Люба опять вскакивает, опять в движении. Так она делает круг за кругом, все чаще присаживаясь то в одном углу, то в другом, то на подоконнике, спиною к лунному свету.
За окном в безмерной глубине медленно течет, клубится река, стиснутая двумя берегами каменных домов. Теперь туман серебряный, легкий, но Люба сидит спиною к окну, она видит день, солнце.
Вилька садится перед нею, весь в лунном свете, и начинает тихохонько поскуливать. Он отказывается понимать свою хозяйку.
На подоконнике Люба сидит долго. Она заставляет себя вспомнить все по порядку. Она прибежала домой пешком. Она потеряла где-то Танюшу… Она бежала по улицам, ничего перед собою не видя и ни о чем не думая. «Думать было не о чем, — шепчет она решительно, — ничего не произошло». Она пробыла во дворце несколько минут…
А дома остывший обед, сердитая мама, есть абсолютно не хочется. «Чегорин совсем не изменился. Царапинка, а не рана!»
— Ты знаешь эти стихи? — говорит она Маше.
Дурману девочка наелась,
Тошнит, головка разболелась.
— Глупые стихи, — отвечает Маша.
И вот теперь Люба смотрит в глубину освещенной луною гостиной. А видит солнце и синюю чашу, полную до краев. Она стремительно встает, она говорит громко, истово, как молитву:
— Ах, Боже мой…
Но сама не сознает, что таится в этих словах, как глубоко заглянула она сейчас в свое сердце.
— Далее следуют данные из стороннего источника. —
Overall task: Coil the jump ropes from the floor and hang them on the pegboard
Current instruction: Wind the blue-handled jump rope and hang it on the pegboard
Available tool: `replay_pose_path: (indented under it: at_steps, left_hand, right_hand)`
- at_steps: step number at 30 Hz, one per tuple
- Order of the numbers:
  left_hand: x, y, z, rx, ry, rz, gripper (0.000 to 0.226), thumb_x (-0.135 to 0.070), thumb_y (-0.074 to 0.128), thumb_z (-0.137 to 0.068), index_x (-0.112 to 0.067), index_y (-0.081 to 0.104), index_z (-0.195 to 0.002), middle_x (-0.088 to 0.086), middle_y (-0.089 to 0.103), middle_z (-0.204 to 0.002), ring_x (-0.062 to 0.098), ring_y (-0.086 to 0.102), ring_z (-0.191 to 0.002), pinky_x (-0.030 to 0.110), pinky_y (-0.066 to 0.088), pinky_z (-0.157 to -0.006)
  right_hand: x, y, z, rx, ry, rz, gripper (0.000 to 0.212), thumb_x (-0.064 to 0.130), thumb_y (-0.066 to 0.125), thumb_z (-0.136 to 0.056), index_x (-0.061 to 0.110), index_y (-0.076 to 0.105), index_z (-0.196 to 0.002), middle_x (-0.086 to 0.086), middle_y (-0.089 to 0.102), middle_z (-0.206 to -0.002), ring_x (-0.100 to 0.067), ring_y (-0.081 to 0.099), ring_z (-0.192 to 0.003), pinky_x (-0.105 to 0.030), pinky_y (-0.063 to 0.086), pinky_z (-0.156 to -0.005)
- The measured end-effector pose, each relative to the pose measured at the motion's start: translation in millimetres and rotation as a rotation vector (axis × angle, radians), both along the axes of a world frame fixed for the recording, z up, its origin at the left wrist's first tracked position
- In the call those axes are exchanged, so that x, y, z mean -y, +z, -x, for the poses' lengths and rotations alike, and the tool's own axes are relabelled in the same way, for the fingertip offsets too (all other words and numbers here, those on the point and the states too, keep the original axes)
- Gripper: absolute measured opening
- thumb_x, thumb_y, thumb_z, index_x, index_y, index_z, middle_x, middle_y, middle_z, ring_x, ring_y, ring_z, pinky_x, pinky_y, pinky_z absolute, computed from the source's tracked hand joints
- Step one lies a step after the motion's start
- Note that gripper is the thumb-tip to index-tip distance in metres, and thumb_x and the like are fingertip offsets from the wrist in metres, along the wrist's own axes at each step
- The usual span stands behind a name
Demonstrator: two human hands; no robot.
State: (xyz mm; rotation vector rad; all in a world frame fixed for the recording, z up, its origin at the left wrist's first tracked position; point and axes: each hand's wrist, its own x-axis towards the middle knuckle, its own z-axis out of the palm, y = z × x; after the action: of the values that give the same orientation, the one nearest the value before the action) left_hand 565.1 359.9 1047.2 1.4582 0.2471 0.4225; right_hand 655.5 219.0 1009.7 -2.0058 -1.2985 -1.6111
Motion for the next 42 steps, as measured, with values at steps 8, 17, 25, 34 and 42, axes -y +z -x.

Страстная неделя решила все и бесповоротно. Третьего апреля, в Вербное воскресенье, Игорь перебрался из общей палаты в квартиру Гулевича. Гулевич устроил его в своей спальне с окнами на Фонтанку, а сам перебрался в кабинет. Внимание его к своему давнему однокашнику поистине было трогательно.
Занятый целыми днями бесконечным количеством хозяйственных и административных дел, он редко заглядывал домой, и Игорь мог располагать своим временем и квартирой как заблагорассудится. Прекрасная машина управляющего в те часы, когда последний занят был в управлении дворца, тоже предоставлялась в распоряжение Смолича. Ему разрешены уже были недолгие прогулки. С первого апреля дни на диво выдались солнечными и теплыми.